Adapun Al-Muayyid Billah, ia bisa menerima kebijakan itu dengan penuh kepatuhan dan loyalitas. Sedangkan Al-Mu'taz Billah menolaknya seraya berkata, “Jika kalian menginginkan pembunuhan, maka terserah kalian.”
Setelah mendapatkan ancaman dan peringatan keras, maka masing-masing dari dua bersaudara itu mempersaksikan dirinya atas pencabutan hak tersebut di hadapan para hakim, Bani Hasyim, para komandan militer, dan tokoh-tokoh masyarakat.
Kekhalifahan sesudahnya dijabat oleh Ahmad Al-Mustain Billah bin Muhammad bin Al-Mu'tashim, di mana para loyalis mengeluarkan atau menjauhkannya dari putra-putra Al-Mutawakkil karena khawatir mereka akan mengacaukan keadaan karena pembunuhan terhadap ayah mereka.
Sistem kekhalifahan di Baghdad mengalami kekacauan ketika itu karena para pejabat tinggi dan tokoh-tokoh terkemuka dari Turki yang merupakan sisa-sisa pendukung Al-Mu'tashim dan para pejabat tinggi negara yang bersimpati dengan mereka mengangkat siapa saja yang mereka kehendaki dan kemudian memberhentikannya begitu saja.
Lalu mereka mengangkat tokoh yang lain hingga datanglah periode pemerintahan Al-Mu'tamid Billah yang merupakan khalifah kelima belas, yang kemudian mengangkat keponakannya Ahmad AlMu'tadhid bin Thalhah bin Al-Mutawakil sebagai putra mahkota. Kemudian Al-Mu'tadhid mengangkat putranya Al-Muktafi Billah sebagai putra mahkota.
Setelah itu, kekacauan terjadi kembali, pencabutan hak dan dukungan, serta pembunuhan para khalifah menjadi sebuah kebiasaan hingga datanglah pemerintahan Bani Buwaihi.
Khalifah Hanya Simbol
Pada masa mereka ini, para khalifah hanyalah simbolik semata. Pengangkatan dan pemberhentian khalifah dan pejabat berada di tangan Bani Buwaihi.
Semua khalifah yang mereka angkat, mereka berhentikan kembali, kecuali Ahmad Al-Qadir Billah karena mampu mempertahankan pemerintahannya dalam waktu yang lama dan kemudian mengangkat putranya Al-Qa'im sebagai putra mahkota.

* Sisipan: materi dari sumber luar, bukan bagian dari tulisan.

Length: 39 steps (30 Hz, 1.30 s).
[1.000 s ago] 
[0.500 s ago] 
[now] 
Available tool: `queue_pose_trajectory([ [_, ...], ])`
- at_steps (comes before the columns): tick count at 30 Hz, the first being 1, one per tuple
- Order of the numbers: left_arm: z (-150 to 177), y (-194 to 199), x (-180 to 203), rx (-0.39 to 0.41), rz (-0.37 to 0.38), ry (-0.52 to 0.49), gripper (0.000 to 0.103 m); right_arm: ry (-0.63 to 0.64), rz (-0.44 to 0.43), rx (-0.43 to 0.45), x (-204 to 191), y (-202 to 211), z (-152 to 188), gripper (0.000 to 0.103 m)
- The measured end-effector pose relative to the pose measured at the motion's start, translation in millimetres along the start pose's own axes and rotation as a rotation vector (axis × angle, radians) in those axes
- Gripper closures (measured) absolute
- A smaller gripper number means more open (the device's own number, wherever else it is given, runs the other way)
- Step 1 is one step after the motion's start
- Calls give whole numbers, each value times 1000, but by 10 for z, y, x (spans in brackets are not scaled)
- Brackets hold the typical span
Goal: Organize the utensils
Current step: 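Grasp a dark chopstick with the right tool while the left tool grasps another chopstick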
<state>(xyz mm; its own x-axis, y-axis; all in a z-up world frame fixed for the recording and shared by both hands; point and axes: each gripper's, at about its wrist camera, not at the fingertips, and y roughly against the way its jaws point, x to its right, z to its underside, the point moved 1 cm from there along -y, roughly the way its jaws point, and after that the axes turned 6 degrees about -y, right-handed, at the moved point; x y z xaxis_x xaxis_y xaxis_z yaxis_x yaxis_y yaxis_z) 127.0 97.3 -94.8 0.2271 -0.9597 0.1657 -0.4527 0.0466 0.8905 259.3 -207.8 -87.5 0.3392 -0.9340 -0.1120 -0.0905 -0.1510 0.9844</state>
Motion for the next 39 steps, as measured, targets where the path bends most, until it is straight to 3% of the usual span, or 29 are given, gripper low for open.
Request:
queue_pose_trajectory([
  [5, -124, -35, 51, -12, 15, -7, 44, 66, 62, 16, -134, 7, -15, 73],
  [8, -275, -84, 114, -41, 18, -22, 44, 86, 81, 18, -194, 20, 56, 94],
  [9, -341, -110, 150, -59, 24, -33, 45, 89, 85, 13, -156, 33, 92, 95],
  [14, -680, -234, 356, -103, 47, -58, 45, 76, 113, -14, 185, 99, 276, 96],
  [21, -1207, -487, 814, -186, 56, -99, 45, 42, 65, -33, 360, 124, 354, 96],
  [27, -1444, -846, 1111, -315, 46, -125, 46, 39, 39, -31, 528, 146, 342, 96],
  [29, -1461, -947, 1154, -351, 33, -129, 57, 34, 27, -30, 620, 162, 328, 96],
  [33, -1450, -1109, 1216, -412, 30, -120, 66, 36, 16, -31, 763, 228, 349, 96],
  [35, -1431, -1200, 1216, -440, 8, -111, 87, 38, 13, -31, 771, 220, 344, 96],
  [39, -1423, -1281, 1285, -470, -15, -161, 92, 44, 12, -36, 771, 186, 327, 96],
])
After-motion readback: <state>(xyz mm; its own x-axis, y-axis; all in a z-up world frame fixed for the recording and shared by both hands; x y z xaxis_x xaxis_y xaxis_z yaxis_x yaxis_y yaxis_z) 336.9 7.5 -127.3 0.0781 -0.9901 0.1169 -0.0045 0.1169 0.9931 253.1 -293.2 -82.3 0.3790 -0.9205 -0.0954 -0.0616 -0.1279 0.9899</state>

Setelah itu perpindahan kekuasaan dalam kekhalifahan dari satu kekhalifah kepada putranya secara beruntun hingga berakhirlah pemerintahan Daulah Abbasiyah dengan munculnya bangsa Tatar, di mana Hulagu Khan yang merupakan cucu Jengis Khan penyatu bangsa Tatar melancarkan serangan terhadap kekhalifahan Bani Abbasiyah di Baghdad hingga menyebabkan terbunuhnya Khalifah Al-Mu'tashim Billah tahun 656 H.
Syaikh Muhammad Al-Khudari menyimpulkan, putra mahkota pada pertengahan pertama kekhalifahan Bani Abbasiyah berjalan dengan sistem yang tidak baik, yaitu pengangkatan putra mahkota lebih dari satu orang. Akibatnya, pengangkatan semacam itu menimbulkan petaka dan bencana besar, dan tiada seorang pun dari mereka bekerja untuk merumuskan sistem yang baik dengan segenap pengetahuan, kebijakan, dan kepakaran yang mereka miliki.

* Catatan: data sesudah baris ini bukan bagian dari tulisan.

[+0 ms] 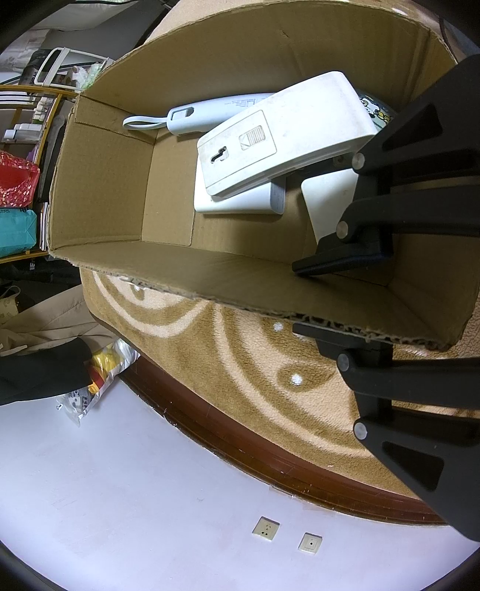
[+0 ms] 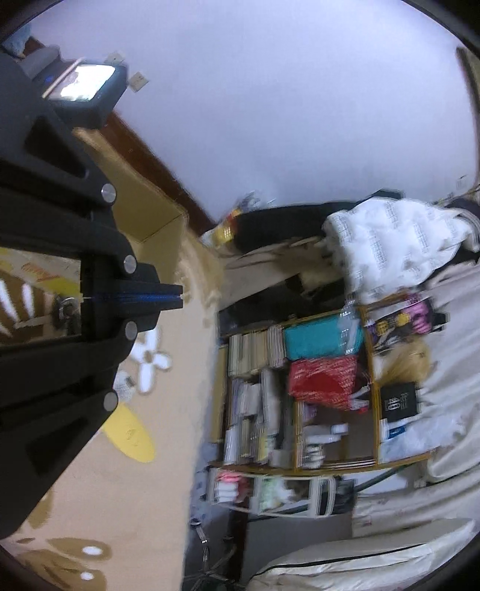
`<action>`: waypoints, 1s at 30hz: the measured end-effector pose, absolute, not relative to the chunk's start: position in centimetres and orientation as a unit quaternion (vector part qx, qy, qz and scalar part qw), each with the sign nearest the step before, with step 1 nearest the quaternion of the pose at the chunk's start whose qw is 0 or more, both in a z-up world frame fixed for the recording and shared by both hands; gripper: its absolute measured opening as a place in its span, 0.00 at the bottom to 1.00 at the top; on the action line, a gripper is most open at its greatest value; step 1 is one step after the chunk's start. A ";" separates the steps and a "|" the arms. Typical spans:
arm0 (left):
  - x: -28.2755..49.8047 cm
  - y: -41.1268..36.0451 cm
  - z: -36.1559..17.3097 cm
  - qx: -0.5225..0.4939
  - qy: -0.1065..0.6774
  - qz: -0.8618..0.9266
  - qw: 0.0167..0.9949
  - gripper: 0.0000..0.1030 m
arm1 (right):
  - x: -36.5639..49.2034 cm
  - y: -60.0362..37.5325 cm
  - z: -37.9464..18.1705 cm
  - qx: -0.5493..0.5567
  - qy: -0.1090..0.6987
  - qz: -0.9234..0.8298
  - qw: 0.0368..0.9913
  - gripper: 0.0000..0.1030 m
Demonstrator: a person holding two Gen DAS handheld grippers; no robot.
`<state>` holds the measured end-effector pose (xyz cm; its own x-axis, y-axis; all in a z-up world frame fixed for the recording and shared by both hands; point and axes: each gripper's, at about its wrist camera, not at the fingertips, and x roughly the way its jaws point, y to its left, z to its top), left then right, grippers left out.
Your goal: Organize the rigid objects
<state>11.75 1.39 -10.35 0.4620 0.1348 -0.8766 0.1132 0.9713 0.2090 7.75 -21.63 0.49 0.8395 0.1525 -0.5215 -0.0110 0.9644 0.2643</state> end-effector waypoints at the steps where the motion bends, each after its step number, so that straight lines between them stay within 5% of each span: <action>1: 11.7 1.4 -10.3 0.120 0.519 0.006 0.846 0.24 | 8.3 -21.8 -0.3 0.130 0.297 0.039 0.945 0.01; 6: 11.8 1.4 -10.3 0.119 0.519 0.006 0.846 0.24 | 10.1 -23.0 -5.3 0.147 0.374 0.027 0.915 0.13; 8: 11.9 1.3 -10.3 0.119 0.520 0.006 0.846 0.24 | 10.5 -23.3 -7.0 0.156 0.397 0.029 0.904 0.41; 10: 11.9 1.3 -10.3 0.119 0.520 0.006 0.846 0.24 | 10.9 -24.0 -8.8 0.179 0.417 0.031 0.890 0.52; 30: 12.1 1.3 -10.4 0.119 0.521 0.006 0.845 0.24 | 12.0 -24.8 -16.0 0.285 0.501 0.051 0.816 0.54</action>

Adapun pembaiatan, pada periode pertama dilakukan dengan berjabat tangan dan ucapan orang yang membaiat, “Aku membaiat kamu untuk patuh dan taat berdasarkan Kitabullah dan Sunnah Rasul-Nya.” Kemudian ditambahkan sumpah jabatan pada akhir pemerintahan Daulah Umayyah. Begitu juga pada periode pertama Daulah Abbasiyah.